*** Recorded information Section Begins ***
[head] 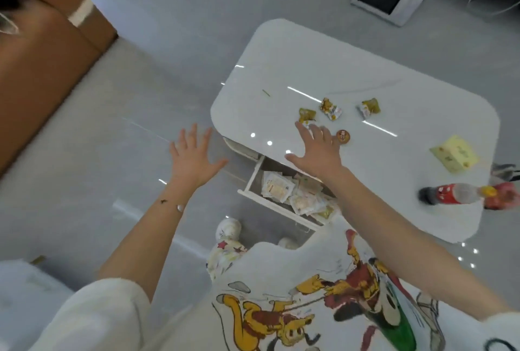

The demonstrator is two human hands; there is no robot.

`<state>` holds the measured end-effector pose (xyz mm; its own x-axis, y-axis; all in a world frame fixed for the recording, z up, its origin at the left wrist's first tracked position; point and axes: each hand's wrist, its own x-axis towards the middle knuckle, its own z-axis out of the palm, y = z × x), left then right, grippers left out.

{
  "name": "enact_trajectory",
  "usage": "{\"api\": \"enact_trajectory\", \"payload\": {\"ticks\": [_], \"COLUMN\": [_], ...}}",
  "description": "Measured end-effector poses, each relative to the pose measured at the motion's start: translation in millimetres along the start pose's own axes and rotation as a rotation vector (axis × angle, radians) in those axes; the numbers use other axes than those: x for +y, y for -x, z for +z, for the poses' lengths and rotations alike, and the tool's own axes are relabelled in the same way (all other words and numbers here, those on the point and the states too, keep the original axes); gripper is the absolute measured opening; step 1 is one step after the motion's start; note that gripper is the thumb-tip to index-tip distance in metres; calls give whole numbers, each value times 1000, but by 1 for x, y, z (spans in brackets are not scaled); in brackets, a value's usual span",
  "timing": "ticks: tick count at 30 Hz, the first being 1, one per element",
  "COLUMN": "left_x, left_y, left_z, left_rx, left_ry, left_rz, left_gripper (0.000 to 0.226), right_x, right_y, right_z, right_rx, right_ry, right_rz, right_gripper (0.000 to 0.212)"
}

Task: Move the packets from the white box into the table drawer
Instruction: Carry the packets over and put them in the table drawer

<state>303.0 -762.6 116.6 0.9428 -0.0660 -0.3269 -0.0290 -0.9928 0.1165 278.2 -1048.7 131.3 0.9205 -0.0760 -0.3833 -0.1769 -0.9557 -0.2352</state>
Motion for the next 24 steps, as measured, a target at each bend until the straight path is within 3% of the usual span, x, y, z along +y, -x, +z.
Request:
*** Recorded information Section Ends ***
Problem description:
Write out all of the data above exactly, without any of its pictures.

The answer:
[head] 

The demonstrator is two human hands; there is no robot.

`<state>` holds the measured end-effector pose (xyz mm; its own x-axis, y-axis; all in a world frame fixed for the recording, z up, its origin at the left wrist's first tracked position; point and axes: each hand's wrist, its own x-axis towards the middle knuckle, its own z-axis out of the palm, y = z × x), left then right, grippers left out.

{
  "name": "enact_trajectory",
  "usage": "{\"api\": \"enact_trajectory\", \"payload\": {\"ticks\": [_], \"COLUMN\": [_], ...}}",
  "description": "Measured end-effector poses, each relative to the pose measured at the motion's start: translation in millimetres along the start pose's own axes and rotation as a rotation vector (axis × angle, radians) in those axes; the numbers use other axes than those: x for +y, y for -x, z for +z, for the poses' lengths and rotations alike, and the tool's own axes are relabelled in the same way (all other words and numbers here, those on the point and the states too, keep the original axes); gripper is the absolute measured opening; step 1 is one step after the motion's start; note that gripper is the thumb-tip to index-tip distance in metres; calls give whole numbers, each value times 1000, but by 1 for x, y, z (spans in brackets are not scaled); in brackets, a value's usual span",
  "timing": "ticks: tick count at 30 Hz, the first being 1, one per element",
  "COLUMN": "left_x, left_y, left_z, left_rx, left_ry, left_rz, left_gripper (0.000 to 0.226), right_x, right_y, right_z, right_rx, right_ry, right_rz, right_gripper (0.000 to 0.212)"
}

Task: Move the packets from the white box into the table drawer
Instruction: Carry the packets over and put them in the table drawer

<state>303.0 -762.6 116.6 0.9428 -0.0660 -0.3269 -0.0290 -0.9928 0.1165 278.2 -1048.7 131.3 0.9205 -0.0760 -0.3833 -0.1769 -0.9557 -0.2352</state>
Motion for the next 24 steps, as measured, a target at each bend until the straight path is within 3% of the usual span, x, y, z along +y, -x, +z.
Request:

That concludes the exercise.